言語好きとしては言語統制による支配政策が特に興味深かった。広東語と結びついた歴史と文化を中央に画一化することで効率よく政策実行できる。

日本版のテーマはこれだ。
高齢化と安楽死
データ遺産
教育と監視
核汚染と地下生活 
徴兵制

鑑賞前の心配は当たらず、どれもキレ味があり、現実味が迫って身につまされる。

初め作品PLAN75の世界では75歳で安楽死を選べる法律ができている。

こんなエピソードを思い出した。

父と同年齢である私の友人は数年前に突然死した。ベッドで本を読んだ姿のまま起きて来なかった。2日後に私と食事の約束があったのに。彼は生前言っていた。「母ちゃんボケちゃって、旦那のオレが見舞いに行ってもな、オレは毎日初めて会う人なんだよ。施設のカネも払えなくなるからあと5年で一緒に死のうってあいつに言ってんだ。向こうには通じてないけどね」そんな彼が先に逝った。

「いたずら同盟」で描かれるのは、将来の成功に向けて効率よく勉学に励むべく小学生たち。ソフトウェアに管理され、AIに監視されている。約束された将来のために無駄なことはさせない。外れた行動をすればヘッドセットから戒めの声。挙句はオートパニッシュメント。

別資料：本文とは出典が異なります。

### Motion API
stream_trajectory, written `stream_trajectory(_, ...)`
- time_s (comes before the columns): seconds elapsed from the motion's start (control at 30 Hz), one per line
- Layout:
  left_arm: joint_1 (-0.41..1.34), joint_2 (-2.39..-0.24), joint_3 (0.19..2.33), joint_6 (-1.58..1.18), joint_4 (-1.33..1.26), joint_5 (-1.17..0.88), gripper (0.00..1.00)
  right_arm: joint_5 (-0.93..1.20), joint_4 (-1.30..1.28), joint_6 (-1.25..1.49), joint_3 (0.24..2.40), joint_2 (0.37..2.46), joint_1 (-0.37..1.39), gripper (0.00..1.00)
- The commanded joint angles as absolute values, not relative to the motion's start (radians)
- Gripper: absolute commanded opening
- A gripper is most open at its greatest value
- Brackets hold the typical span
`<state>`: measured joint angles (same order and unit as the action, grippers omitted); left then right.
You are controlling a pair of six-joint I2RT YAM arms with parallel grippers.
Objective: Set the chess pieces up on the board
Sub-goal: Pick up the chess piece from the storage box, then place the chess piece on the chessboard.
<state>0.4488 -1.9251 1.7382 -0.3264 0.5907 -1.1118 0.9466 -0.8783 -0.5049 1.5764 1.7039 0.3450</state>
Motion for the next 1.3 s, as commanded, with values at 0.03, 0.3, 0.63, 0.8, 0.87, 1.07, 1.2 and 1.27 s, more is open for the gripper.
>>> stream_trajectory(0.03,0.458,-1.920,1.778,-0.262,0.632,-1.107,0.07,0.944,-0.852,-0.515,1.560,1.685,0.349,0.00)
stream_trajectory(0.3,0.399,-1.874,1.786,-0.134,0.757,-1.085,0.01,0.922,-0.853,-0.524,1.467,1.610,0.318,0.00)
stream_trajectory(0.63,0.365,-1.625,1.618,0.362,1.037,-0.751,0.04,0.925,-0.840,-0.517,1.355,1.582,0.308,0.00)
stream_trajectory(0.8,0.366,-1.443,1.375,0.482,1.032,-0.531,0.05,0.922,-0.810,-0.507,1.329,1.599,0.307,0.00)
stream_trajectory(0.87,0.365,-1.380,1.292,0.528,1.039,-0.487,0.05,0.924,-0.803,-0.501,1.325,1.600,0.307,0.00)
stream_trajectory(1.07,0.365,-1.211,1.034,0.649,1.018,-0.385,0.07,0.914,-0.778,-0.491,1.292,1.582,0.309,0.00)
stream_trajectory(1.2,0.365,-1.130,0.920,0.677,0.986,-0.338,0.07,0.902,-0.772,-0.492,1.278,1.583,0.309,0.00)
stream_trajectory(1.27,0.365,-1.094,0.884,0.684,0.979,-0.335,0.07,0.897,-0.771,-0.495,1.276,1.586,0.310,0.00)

この作品も受験生を子に持つ親として他人ごとでない。今の東京では都立高校入試は内申重視。主要5科目以外の4科目に倍の配点があり、各科目は細かく評価ポンイントが分かれ、関心、意欲、態度に重点が置かれる。筆記テストの点以外がより重要。成績をつける側の主観で配点される。要は従順な組織人候補が加点される。古い。映画の主題と重なるが、大きな背景のもと教育目標が決められ、それに応じた評価システムが組まれる。そのシステムも数値化できない部分は主観に委ねれれる。大組織の効率化で勝てた成長時代はとっくに終わっている。この作品でも目標に向けた無駄のない効率化した行動を促される。どこかの誰かが正しいと決めた目標に向かってね。

徴兵制の世界を描いた「美しい国」では若い広告代理店営業マンとベテラン女性ポスターデザイナーの関わりが物語の主軸だ。木野花演じるはちゃめちゃなデザイナーの部屋には父親の軍服姿の写真がある。

昨年亡くなった祖母の枕元には戦死した祖父の写真があった。軍人として満州にいて帰国した赴任先が広島。そこで世界の実験台にされた。弱冠23歳。私よりずっと若い祖父は私にそっくりなのだ。祖母は戦争の話は自分からはしない。ただいつも前向きで僕らを励ましてくれた彼女がアメリカのことはひどく憎んでいてアメリカの食べ物は一切食べなかったと死後に聞いた。リアルに戦争を体験した最後の世代が消えてゆく。「美しい国」記憶と乖離した絵空事のような響きが怖い。

どの作品も自分の過去と未来を想起させる現実感の伴ったものだった。いい作品を観ると脳が刺激され沢山の記憶がつながりイマジネーションが湧いてくる。

物語の肝には触れてませんので皆様作品をお楽しみください。